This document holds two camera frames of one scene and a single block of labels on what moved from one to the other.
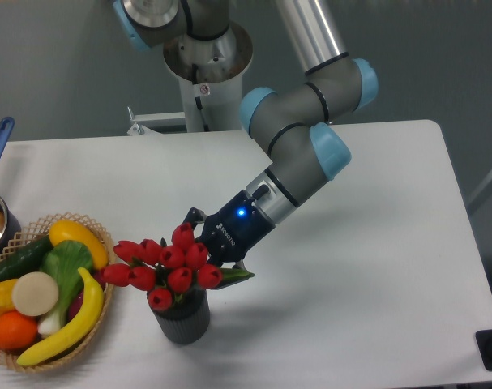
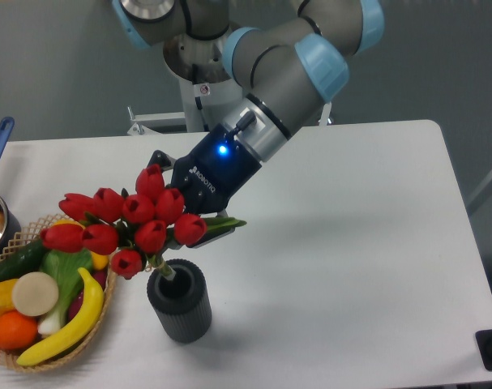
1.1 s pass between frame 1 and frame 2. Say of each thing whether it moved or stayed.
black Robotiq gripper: moved
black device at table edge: stayed
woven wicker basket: stayed
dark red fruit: stayed
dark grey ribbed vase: stayed
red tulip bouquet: moved

----------

From the first line to the last, write out the data exactly, omitting any pictures.

This document holds two camera frames of one scene and a single block of labels on what moved from one to the other.
1.1 s pass between frame 1 and frame 2. Say of each thing whether it moved or stayed.
black Robotiq gripper: moved
black device at table edge: stayed
woven wicker basket: stayed
dark red fruit: stayed
dark grey ribbed vase: stayed
red tulip bouquet: moved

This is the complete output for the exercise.